Can Hiring Ed. School Students Help Solve Substitute Teacher Shortages?
Aspiring teachers in the education program at Midland University in eastern Nebraska can now gain some extra classroom experience and get paid for their work. They're part of a new effort to help alleviate the area's substitute teacher shortage.
The new program, which was launched in February, allows teacher candidates to cover for absent teachers in 11 school districts in the northeastern part of the state, reports the Fremont Tribune.
Nebraska is not alone in its attempt to leverage teacher candidates as a way to solve the substitute teacher shortage. California, for instance, also allows ed school undergraduates to earn substitute teacher certification, and for the past two years so has Pennsylvania.
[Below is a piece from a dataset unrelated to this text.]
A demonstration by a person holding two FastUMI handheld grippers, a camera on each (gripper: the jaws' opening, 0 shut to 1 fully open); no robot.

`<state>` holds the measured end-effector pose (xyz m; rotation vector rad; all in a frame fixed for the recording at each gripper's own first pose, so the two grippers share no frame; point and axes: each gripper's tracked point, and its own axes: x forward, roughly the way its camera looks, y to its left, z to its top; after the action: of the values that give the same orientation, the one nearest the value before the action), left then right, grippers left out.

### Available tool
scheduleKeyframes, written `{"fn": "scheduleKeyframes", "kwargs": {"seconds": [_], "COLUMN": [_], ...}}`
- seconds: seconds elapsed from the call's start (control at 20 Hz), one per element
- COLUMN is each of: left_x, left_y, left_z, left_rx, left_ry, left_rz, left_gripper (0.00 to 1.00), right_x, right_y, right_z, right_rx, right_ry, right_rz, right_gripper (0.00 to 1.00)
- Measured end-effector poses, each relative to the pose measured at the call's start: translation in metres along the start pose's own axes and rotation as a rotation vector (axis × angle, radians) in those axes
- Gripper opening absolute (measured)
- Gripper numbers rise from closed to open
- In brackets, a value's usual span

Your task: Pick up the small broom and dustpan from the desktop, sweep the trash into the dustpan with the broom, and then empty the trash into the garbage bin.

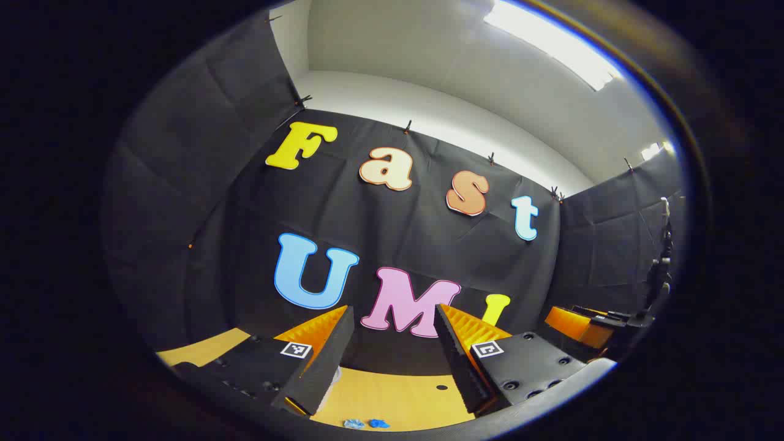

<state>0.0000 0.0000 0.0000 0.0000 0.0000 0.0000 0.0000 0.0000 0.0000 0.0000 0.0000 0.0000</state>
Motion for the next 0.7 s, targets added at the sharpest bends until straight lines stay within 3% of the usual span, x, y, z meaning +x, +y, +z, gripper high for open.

Illinois lawmakers are considering the idea.
Midland's education students appreciate the extra cash for what amounts to on-the-job training. They earn $100 for a full day, and $50 for a half day. (Regular substitutes in northeastern Nebraska are generally paid somewhere around $138 for a full day and $73 for a half day. Nationally, substitute teacher pay varies widely, from $20 to $190 per day, according to the National Substitute Teacher Alliance.) Upon completing their second assignment, teacher candidates are reimbursed for the $55 substitute-teacher certificate fee.
Education school students must be in their last year to substitute teach, and there are currently 15 of them participating in the program. Eight districts have requested substitutes from the program so far, and teacher candidates have filled in 35 of the 88 times that districts have asked for coverage, according to Ted DeTurk, the administrator for Educational Service Unit 2. The regional agency provides support services such as teacher training to 16 public school districts and nine private schools in the northeastern part of the state.
"The hope is to address some of the substitute teacher shortage while providing future teachers with great experience and a little money in their pocket," DeTurk told Education Week. He added that the program couldn't solve the entire substitute shortage for the area, at least not without a larger pool of teacher candidates. But the effort provides some relief to districts looking to replace teachers who are out sick or attending professional-development workshops, while providing teacher candidates with much needed training.
Midland University's program was inspired by a similar initiative at local Wayne State College. The Northeast Nebraska Teacher Academy was launched nearly 20 years ago, with the intitial aim of training and certifying substitutes to teach in 10 northeastern Nebraska districts experiencing severe shortages. The Academy currently works with 18 school districts and fills up to 300 substitute-teacher openings each semester, according to the Fremont Tribune.
Hiring teacher candidates to fill in for absent teachers is just one plan in the works to solve the substitute teacher shortage. School districts across the country are finding other creative ways to increase the number of substitute teachers, testing out strategies such as holding job fairs specifically for recruiting substitutes, targeting retirees and stay-at-home parents through email blasts, cutting back on requirements, or simply raising pay.